Go through the data below and repeat it exactly, skipping each picture.

Start of Collected material

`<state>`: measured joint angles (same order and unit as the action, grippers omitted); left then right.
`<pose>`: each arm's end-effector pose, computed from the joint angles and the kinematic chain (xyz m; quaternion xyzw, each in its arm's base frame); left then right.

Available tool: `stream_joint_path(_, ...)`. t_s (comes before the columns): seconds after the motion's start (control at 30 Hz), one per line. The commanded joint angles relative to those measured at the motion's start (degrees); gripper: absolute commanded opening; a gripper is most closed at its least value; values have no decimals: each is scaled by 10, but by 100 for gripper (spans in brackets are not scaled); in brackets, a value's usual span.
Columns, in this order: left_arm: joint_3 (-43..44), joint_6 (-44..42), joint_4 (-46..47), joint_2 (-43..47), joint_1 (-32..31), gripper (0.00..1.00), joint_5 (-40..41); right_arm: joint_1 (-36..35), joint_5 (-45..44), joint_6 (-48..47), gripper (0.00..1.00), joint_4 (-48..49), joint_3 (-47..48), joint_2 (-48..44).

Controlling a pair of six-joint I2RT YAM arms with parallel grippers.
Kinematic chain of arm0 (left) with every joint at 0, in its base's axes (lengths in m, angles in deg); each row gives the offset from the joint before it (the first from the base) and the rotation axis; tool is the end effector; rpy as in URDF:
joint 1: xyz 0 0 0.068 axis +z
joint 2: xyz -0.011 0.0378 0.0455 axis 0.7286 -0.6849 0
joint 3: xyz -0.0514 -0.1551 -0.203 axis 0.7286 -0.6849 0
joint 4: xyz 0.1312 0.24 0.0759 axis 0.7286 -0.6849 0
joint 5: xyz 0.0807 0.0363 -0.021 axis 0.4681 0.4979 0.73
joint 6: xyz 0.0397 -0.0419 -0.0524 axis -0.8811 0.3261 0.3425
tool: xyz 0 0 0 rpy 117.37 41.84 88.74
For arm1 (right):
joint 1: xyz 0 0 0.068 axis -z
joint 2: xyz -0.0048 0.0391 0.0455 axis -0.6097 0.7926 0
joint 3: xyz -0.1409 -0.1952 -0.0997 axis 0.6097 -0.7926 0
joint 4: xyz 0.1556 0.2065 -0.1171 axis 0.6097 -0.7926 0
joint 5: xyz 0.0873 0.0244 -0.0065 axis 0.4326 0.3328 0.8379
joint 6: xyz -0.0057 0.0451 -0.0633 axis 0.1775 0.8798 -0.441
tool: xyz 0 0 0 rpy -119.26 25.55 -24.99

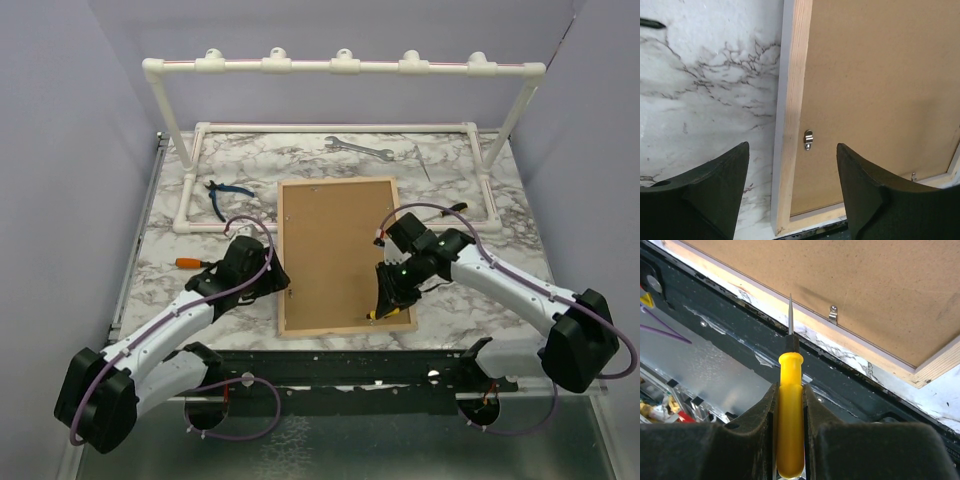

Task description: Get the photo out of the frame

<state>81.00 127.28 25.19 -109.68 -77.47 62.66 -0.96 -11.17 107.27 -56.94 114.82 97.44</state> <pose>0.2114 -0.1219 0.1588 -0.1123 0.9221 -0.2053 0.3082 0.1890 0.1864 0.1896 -0.1460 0.9547 0.2590 0.0130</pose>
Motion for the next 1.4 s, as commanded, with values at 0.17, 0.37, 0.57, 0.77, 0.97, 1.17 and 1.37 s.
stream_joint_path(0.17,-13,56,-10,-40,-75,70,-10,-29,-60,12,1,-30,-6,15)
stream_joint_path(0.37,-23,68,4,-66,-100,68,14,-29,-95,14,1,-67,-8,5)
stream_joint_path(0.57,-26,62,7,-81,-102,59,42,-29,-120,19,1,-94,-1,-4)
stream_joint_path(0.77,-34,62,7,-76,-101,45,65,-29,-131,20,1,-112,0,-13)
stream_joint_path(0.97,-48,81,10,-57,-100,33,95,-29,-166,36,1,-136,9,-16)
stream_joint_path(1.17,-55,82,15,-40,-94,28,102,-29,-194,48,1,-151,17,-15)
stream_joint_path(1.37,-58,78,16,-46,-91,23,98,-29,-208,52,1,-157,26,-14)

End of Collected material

▶ _Solution to this problem_:
`<state>`: measured joint angles (same order and unit as the action, grippers omitted); left then right.
`<pose>`: each arm's end-effector pose, computed from the joint angles and the kinematic chain (xyz m; quaternion xyzw, each in its arm's base frame); left then right.

Available tool: `stream_joint_path(_, ...)`. t_s (comes before the columns): seconds after the motion's start (control at 30 Hz), one per line. The commanded joint angles relative to those measured at the motion's start (degrees); gripper: absolute commanded opening; a gripper is most closed at its least value; values have no decimals: each is scaled by 10, but by 100 for gripper (spans in brackets are not scaled); in brackets, a value's usual span.
Columns, in this order: left_arm: joint_3 (-43..44), joint_6 (-44..42), joint_4 (-46..47), joint_2 (-43..47), joint_1 (-32..31), gripper (0.00..1.00), joint_5 (-40..41); right_arm: joint_1 (-36..35), joint_5 (-45..44), joint_6 (-48..47), gripper (0.00..1.00), joint_4 (-48..49), joint_3 (-47..48), joint_2 (-48..44).

Controlling a pair of six-joint I2RT YAM arms with parallel grippers.
Kinematic chain of arm0 (left) with every joint at 0, in its base's axes (lengths in m, angles in deg); each row gives the offset from the joint before it (the first from the base) and the rotation axis; tool is the end effector; rpy as in URDF:
joint 1: xyz 0 0 0.068 axis +z
joint 2: xyz -0.011 0.0378 0.0455 axis 0.7286 -0.6849 0
joint 3: xyz -0.0514 -0.1551 -0.203 axis 0.7286 -0.6849 0
joint 4: xyz 0.1312 0.24 0.0759 axis 0.7286 -0.6849 0
joint 5: xyz 0.0807 0.0363 -0.021 axis 0.4681 0.4979 0.73
joint 6: xyz 0.0397 -0.0419 -0.0524 axis -0.8811 0.3261 0.3425
tool: xyz 0 0 0 rpy 117.37 41.84 88.74
For arm1 (right):
joint 1: xyz 0 0 0.068 axis -z
joint 2: xyz -0.0048 0.0391 0.0455 axis -0.6097 0.7926 0
joint 3: xyz -0.1409 -0.1952 -0.0997 axis 0.6097 -0.7926 0
joint 4: xyz 0.1556 0.2065 -0.1171 axis 0.6097 -0.7926 0
joint 5: xyz 0.0873 0.0244 -0.0065 axis 0.4326 0.3328 0.8379
joint 6: xyz -0.0057 0.0451 -0.0633 axis 0.1775 0.8798 -0.441
tool: xyz 0 0 0 rpy -119.26 25.55 -24.99


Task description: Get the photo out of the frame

<state>81.00 127.28 25.19 -109.68 -77.47 62.66 -0.96 -11.17 107.27 -56.94 114.82 97.44</state> <pose>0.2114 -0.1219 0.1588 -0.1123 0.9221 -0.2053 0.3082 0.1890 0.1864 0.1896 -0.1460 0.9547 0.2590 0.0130</pose>
Motion for the next 1.4 s, as commanded, with values at 0.17, 0.37, 0.57, 0.77, 0.97, 1.17 and 1.37 s.
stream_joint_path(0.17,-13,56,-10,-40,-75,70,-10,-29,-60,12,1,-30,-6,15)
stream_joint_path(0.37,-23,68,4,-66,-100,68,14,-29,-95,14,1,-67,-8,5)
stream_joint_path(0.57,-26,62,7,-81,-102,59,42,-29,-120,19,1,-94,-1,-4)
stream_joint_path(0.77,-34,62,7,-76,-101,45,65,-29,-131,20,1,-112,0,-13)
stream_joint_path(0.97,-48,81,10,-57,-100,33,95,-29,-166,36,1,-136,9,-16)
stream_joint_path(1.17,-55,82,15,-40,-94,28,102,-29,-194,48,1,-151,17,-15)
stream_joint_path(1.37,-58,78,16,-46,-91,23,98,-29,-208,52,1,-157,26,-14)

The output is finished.